> **Your goal**:
Across all the lines of the following material, count those that include the word "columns" and give only the result.
┄┄┄┄┄┄┄┄┄┄┄┄┄┄┄┄┄┄┄┄
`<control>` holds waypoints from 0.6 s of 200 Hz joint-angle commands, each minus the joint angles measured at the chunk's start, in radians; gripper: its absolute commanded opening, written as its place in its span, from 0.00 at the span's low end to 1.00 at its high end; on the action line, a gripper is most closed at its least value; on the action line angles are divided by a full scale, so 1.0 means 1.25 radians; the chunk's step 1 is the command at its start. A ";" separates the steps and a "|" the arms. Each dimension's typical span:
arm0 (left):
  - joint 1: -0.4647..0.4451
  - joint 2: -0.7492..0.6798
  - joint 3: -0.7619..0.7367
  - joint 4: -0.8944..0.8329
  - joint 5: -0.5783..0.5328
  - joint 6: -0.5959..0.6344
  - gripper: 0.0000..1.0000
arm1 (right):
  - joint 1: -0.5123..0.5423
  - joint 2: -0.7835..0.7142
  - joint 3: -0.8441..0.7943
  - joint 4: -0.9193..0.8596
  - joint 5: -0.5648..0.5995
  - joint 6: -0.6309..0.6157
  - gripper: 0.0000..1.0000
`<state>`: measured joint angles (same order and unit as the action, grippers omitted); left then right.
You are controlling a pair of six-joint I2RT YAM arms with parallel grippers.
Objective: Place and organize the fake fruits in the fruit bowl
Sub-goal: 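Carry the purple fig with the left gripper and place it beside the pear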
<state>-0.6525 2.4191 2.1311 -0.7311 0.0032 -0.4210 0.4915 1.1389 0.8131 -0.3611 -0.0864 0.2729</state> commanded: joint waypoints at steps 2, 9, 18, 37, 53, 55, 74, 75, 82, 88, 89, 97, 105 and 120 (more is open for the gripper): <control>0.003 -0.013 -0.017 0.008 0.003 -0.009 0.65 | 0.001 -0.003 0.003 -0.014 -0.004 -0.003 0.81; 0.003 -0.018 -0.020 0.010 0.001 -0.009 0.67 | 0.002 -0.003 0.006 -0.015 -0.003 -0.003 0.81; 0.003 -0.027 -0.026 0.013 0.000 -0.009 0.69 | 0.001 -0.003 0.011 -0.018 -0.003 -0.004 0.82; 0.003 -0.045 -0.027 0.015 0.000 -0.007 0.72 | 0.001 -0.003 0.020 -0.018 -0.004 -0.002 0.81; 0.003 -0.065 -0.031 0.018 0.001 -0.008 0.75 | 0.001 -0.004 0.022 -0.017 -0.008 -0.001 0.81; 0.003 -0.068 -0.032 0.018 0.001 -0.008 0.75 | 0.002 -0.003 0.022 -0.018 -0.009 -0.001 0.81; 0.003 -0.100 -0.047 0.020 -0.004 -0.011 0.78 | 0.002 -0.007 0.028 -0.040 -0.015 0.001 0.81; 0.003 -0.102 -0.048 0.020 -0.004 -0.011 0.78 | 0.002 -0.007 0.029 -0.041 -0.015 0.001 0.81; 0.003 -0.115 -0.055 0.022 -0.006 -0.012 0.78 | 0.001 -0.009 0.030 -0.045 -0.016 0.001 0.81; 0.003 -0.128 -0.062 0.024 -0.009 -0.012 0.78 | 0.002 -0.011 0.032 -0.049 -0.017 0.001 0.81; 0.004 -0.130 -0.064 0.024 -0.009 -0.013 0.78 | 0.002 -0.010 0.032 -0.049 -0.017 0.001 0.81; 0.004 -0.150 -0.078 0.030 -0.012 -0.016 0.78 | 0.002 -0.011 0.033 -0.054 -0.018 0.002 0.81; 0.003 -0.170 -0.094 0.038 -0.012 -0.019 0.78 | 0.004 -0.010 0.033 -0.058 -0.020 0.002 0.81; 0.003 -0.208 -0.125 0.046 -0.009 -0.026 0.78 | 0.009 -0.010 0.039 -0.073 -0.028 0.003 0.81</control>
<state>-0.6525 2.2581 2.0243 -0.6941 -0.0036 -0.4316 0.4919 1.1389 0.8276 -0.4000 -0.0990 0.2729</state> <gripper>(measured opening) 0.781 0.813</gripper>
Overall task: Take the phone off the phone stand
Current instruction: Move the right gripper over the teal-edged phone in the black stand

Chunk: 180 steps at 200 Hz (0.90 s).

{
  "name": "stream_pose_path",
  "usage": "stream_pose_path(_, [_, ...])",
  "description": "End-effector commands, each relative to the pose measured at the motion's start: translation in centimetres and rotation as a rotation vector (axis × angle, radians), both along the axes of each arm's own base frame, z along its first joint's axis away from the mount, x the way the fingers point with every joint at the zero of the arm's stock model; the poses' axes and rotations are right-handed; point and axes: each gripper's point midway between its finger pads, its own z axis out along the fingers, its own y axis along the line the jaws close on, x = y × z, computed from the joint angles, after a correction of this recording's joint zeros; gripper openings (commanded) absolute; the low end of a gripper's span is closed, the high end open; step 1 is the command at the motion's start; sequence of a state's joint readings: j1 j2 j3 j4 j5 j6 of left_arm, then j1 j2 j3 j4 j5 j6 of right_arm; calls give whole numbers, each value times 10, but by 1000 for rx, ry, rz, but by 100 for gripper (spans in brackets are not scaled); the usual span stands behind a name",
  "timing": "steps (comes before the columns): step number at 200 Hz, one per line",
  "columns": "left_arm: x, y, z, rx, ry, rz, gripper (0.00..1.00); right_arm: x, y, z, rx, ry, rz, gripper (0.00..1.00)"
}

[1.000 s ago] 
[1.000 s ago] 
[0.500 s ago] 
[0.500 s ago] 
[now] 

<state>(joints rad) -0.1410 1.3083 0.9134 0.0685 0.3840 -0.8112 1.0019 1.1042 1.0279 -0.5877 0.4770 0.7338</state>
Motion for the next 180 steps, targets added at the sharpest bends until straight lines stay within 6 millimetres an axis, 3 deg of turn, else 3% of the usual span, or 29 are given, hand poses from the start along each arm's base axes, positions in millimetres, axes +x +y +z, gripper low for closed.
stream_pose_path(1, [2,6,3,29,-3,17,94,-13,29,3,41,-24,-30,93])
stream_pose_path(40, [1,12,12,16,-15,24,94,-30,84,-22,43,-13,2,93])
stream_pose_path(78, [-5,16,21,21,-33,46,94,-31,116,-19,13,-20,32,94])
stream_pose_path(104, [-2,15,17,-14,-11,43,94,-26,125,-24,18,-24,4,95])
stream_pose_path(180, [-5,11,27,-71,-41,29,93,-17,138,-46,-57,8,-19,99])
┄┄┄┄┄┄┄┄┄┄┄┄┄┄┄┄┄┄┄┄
> **Task result**:
2